CD3 components at the surface of pro‐T cells can mediate pre‐T cell development in vivo

Developmentally arrested pro‐T cells (CD4−8−, IL‐2R+, HSA++) of RAG‐1‐deficient mice appear to express low levels of CD3 molecules in the absence of T cell receptor (TcR) chains at their surface, while developmentally arrested pre‐T cells of TcRα‐deficient mice express low levels of a disulfide‐linked TcRβ chain in association with CD3 molecules. Cross‐linking of the CD3 modules on pro‐T cells of RAG‐1−/‐ mice in vivo, with either of two different CD3′‐specific monoclonal antibodies, induces differentiation of these pro‐T cells into pre‐T cells (CD4+8+, IL‐2R−, HSA+), concomitant with a rapid expansion of the thymic T cell compartment, up to 175‐fold within 12 days. The same effects can be produced by introduction of a mutant TcRβ transgene lacking most of the variable domain (ΔV‐TcRβ) into the RAG‐1−/‐ background.

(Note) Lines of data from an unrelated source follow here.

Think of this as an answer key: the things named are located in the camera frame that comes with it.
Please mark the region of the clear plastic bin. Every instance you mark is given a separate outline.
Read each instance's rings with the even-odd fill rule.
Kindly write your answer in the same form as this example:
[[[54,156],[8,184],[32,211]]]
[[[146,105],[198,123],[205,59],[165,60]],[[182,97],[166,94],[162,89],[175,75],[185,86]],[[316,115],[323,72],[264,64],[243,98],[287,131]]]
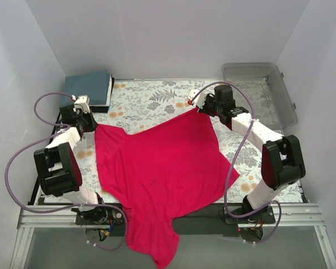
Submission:
[[[252,103],[255,116],[268,128],[283,132],[297,123],[283,74],[273,63],[226,63],[223,79],[237,86]]]

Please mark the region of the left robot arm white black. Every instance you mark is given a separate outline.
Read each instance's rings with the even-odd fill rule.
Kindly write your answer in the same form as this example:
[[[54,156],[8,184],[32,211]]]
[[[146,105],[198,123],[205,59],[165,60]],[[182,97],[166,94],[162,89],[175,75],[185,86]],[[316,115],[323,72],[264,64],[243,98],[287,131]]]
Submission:
[[[108,211],[103,199],[83,183],[73,149],[86,132],[93,132],[97,123],[87,104],[71,104],[59,108],[54,123],[55,137],[43,149],[34,152],[34,161],[41,190],[45,195],[61,197],[77,205],[72,211],[87,221],[102,224]]]

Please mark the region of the aluminium frame rail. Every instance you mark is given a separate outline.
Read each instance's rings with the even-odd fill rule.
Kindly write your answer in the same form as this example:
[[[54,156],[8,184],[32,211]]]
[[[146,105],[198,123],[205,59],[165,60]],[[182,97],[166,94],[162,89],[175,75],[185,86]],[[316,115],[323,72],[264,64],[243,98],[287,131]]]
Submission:
[[[336,268],[317,205],[273,205],[232,219],[215,203],[188,215],[148,210],[100,222],[75,209],[22,211],[12,268]]]

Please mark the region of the red t-shirt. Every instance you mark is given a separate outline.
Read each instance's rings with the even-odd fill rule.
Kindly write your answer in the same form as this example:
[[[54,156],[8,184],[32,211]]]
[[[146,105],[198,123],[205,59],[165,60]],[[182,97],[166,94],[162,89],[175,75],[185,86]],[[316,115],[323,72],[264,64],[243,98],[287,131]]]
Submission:
[[[196,109],[137,134],[101,124],[95,147],[101,187],[128,219],[128,247],[158,268],[178,249],[173,220],[217,201],[239,177],[220,152],[210,117]]]

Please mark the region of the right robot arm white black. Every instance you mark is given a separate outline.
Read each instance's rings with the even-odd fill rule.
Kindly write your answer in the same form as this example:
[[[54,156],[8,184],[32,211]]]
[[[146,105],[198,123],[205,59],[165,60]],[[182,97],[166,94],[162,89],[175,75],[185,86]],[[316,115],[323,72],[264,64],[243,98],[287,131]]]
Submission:
[[[189,95],[189,104],[200,113],[218,117],[229,130],[243,136],[242,142],[249,141],[262,153],[262,179],[242,202],[240,215],[228,212],[234,219],[256,222],[263,210],[274,202],[274,198],[288,185],[296,183],[306,175],[304,158],[299,139],[277,133],[255,117],[253,107],[237,106],[233,97],[236,86],[223,81],[213,82],[214,92],[204,90]]]

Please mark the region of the floral patterned table mat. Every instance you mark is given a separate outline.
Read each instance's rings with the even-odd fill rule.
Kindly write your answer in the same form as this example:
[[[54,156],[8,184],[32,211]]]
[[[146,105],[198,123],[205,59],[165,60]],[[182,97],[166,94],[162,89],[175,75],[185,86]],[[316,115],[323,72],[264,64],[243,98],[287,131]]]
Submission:
[[[161,124],[191,109],[190,90],[200,90],[209,80],[192,81],[119,81],[115,84],[107,113],[95,114],[98,123],[123,128],[136,134]],[[99,182],[96,167],[94,133],[85,133],[74,148],[84,184],[97,192],[106,203],[116,203]],[[235,162],[238,180],[227,193],[229,202],[240,203],[261,180],[261,153],[250,142],[245,142]]]

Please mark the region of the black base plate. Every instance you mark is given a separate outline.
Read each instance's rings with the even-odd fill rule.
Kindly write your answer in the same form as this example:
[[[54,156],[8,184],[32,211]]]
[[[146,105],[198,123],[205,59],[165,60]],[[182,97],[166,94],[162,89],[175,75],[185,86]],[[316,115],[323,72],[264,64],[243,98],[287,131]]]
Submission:
[[[125,226],[122,217],[118,218],[113,226],[110,225],[117,214],[117,211],[110,210],[110,218],[103,224],[96,224],[77,214],[75,224],[82,228],[88,228],[88,230],[109,230],[111,236],[123,236]],[[229,237],[244,235],[261,240],[263,237],[263,225],[275,223],[276,218],[274,217],[272,206],[264,208],[247,219],[234,219],[226,213],[223,204],[214,203],[194,213],[175,219],[172,226],[173,230],[179,235],[220,234]]]

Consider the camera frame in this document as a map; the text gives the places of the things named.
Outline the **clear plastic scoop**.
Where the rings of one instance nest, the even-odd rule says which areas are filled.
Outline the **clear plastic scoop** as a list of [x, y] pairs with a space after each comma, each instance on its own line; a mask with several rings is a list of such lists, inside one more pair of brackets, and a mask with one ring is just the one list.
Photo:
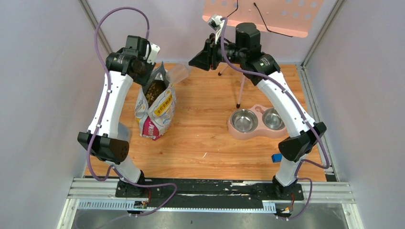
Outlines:
[[171, 83], [179, 83], [190, 76], [190, 67], [178, 63], [167, 71], [166, 76]]

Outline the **pet food bag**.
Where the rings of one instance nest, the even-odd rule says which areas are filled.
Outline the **pet food bag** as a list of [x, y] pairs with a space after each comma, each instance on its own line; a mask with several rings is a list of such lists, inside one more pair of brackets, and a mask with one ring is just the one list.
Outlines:
[[170, 127], [176, 107], [174, 84], [162, 62], [153, 69], [145, 86], [141, 86], [135, 104], [135, 119], [141, 137], [157, 140]]

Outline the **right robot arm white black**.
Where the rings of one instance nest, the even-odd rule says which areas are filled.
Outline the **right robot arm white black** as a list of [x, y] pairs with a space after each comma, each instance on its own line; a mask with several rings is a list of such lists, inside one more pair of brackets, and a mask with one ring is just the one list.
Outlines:
[[206, 39], [204, 48], [189, 61], [189, 65], [202, 70], [215, 70], [225, 62], [241, 72], [253, 85], [265, 94], [283, 120], [288, 138], [278, 144], [282, 154], [280, 167], [273, 177], [273, 194], [285, 199], [292, 192], [298, 178], [297, 173], [305, 157], [316, 144], [324, 145], [321, 137], [327, 128], [323, 122], [316, 122], [298, 102], [287, 85], [280, 66], [275, 59], [262, 51], [260, 31], [251, 22], [236, 26], [235, 42], [225, 42], [227, 19], [208, 24], [215, 30]]

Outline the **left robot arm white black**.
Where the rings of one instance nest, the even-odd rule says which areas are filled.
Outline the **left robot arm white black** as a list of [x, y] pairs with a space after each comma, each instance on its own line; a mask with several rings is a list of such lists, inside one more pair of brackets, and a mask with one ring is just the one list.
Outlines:
[[87, 156], [108, 164], [108, 171], [114, 170], [128, 183], [128, 191], [135, 197], [146, 192], [144, 174], [128, 155], [129, 138], [119, 134], [127, 128], [119, 120], [130, 87], [147, 84], [159, 52], [160, 47], [146, 38], [129, 35], [125, 47], [101, 61], [105, 79], [99, 105], [87, 131], [77, 137]]

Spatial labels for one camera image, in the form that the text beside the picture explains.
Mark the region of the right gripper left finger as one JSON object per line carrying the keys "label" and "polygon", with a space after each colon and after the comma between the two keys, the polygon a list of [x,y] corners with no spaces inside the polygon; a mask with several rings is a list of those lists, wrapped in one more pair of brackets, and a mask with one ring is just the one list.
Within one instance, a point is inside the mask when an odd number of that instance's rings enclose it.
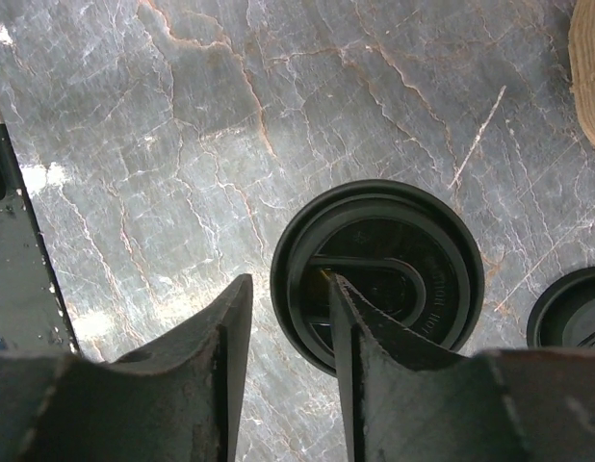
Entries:
{"label": "right gripper left finger", "polygon": [[113,363],[0,352],[0,461],[232,461],[253,282]]}

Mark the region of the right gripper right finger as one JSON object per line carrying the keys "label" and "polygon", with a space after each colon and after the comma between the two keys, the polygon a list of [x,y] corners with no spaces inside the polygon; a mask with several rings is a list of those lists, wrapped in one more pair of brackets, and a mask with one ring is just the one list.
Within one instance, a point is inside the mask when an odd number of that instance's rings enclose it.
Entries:
{"label": "right gripper right finger", "polygon": [[595,349],[465,357],[329,279],[352,461],[595,461]]}

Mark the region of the black plastic cup lid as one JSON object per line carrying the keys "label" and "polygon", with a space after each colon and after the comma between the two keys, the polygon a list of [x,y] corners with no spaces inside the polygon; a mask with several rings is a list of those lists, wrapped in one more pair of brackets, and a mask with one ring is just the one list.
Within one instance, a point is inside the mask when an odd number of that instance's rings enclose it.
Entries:
{"label": "black plastic cup lid", "polygon": [[330,279],[340,275],[376,308],[451,351],[481,312],[484,269],[463,220],[444,202],[392,180],[349,182],[301,208],[272,257],[272,308],[290,344],[335,374]]}

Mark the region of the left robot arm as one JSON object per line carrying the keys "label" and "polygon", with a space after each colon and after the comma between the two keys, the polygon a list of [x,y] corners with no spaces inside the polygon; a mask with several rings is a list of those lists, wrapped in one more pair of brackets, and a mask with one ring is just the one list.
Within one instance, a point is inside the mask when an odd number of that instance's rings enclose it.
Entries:
{"label": "left robot arm", "polygon": [[0,112],[0,351],[81,353]]}

These experiments suggest that cross‐linking of the CD3 modules on pro‐T cells mimics the signaling function expected of the pre‐TcR complex, which is found at the surface of pre‐T cells prior to functional TcRa gene rearrangement. The variable domain of the TcRβ chain is apparently not essential for inducing these aspects of T cell development.